Drawn into an ‘Aid to Civil Power’ situation in Islamabad under Article 245 of the Constitution. Chapter 9 of the Manual of Pakistan Military Law (MPML) is explicit dealing with “Duties in Aid to Civil Power”, military officers have to take written instructions from the magistrate on duty. If the magistrate is absent, the military officer can still act “when the public security is manifestly endangered” and “do as little injury to person and property as may be consistent with dispersing the assembly and arresting and detaining such persons”.
The moral dilemma is whether Constitutional mores will be satisfied in putting down by force in the name of democracy a genuine movement for freedom, democracy and the rule of law? Can the balance between action and inaction be maintained by either obeying orders blindly or allowing the media to make the law hostage to their demands? Between career and conscience lies an awesome responsibility of obeying the letter of the law, or alternatively one’s conscience in the spirit of the law. What constitutional mores did General Waheed Kakar adopt when he sent both President Ghulam Ishaq Khan and PM Nawaz Sharif home in 1993 and remember Gen Kayani in 2008 making President Zardari back down to restore Chief Justice Iftikhar Chaudhry when Mian Nawaz Sharif accompanied by top constitutional lawyer Aitzaz Ahsan broke the law driving through the police barricades to reach Gujranwala? Both were extra-legal but both actions were necessary.  Both kept the national interest supreme over Constitutional mores. PM Gilani’s notification restoring the CJ was technically illegal, made legal only a year later post-facto by the beneficiary himself, legally and constitutionally not extremely kosher, the clear and present danger is having no country at all! For the sake of the country the PM’s “judge and jury” role is best suited within the parameters of the constitution in a national emergency.
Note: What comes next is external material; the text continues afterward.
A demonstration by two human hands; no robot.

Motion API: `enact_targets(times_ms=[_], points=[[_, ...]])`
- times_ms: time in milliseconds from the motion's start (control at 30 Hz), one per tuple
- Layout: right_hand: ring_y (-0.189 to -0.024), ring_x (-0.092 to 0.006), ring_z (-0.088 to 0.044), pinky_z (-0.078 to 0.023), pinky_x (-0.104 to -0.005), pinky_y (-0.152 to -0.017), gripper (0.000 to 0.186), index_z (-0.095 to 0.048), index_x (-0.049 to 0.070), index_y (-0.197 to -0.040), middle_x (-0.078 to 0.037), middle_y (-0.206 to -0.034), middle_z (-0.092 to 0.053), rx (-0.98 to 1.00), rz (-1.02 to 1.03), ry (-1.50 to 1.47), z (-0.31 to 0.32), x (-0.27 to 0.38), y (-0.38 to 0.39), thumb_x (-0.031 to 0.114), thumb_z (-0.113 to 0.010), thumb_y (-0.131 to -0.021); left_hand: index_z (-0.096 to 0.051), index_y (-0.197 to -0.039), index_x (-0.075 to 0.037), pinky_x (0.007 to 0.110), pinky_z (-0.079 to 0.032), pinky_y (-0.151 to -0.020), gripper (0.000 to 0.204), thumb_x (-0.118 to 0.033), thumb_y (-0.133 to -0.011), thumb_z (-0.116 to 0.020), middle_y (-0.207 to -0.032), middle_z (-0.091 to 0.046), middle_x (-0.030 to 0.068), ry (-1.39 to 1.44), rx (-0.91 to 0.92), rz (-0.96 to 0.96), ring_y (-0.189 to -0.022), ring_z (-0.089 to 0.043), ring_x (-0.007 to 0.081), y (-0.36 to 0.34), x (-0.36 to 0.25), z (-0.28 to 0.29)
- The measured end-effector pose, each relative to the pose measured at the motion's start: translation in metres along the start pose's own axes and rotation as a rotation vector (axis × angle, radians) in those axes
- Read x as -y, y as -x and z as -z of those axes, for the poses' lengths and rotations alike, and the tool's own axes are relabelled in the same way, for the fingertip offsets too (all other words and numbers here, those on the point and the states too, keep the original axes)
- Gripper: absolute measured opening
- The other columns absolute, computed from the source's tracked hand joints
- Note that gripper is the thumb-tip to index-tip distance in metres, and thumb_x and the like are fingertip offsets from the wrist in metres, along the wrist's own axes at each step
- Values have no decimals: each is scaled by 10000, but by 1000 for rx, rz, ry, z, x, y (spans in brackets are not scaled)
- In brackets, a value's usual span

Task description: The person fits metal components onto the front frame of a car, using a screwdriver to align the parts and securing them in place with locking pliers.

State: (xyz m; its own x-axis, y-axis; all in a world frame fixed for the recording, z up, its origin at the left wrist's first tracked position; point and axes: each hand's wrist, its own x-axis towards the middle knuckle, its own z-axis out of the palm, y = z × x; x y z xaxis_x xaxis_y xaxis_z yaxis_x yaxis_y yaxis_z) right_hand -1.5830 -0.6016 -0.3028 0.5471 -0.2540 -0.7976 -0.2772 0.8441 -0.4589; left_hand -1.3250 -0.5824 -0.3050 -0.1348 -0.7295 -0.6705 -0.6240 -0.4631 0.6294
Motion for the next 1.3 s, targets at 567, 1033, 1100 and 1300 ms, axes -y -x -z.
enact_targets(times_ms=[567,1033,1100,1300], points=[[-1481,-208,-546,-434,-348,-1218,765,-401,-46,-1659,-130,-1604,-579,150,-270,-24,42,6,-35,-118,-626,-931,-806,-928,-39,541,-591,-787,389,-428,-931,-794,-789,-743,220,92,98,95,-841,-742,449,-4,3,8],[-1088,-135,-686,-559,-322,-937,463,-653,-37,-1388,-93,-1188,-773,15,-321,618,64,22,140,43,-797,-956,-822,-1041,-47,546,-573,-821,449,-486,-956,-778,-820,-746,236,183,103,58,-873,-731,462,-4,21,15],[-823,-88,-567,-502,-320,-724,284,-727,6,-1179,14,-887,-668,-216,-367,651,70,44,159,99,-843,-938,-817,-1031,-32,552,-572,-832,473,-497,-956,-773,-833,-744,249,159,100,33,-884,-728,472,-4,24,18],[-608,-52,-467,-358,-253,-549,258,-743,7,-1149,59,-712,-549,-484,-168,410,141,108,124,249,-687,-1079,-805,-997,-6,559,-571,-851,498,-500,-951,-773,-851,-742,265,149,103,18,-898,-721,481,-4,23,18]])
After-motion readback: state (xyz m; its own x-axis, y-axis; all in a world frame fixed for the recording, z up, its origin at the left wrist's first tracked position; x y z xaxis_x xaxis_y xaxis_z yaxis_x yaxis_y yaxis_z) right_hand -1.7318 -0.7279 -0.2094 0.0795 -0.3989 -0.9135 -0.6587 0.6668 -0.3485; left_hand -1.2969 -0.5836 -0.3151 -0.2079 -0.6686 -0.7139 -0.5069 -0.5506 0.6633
Those who matter should follow the route of pragmatism by declaring a national emergency to avoid complete breakdown of Constitutional authority.

Democracy in the times of big data and cyber information wars has to change its tools: We cannot afford drama-baaz politicians exploiting the situation not only for political gain but to evade prison that is inevitable because of their corruption.  Such people manipulated the media at the expense of the national interest.  Media freedom has to be regulated in order to let democracy survive. Coronavirus is teaching us that nothing can be taken for granted.  Do we have the courage to take the necessary steps to protect our society in the time of extreme danger?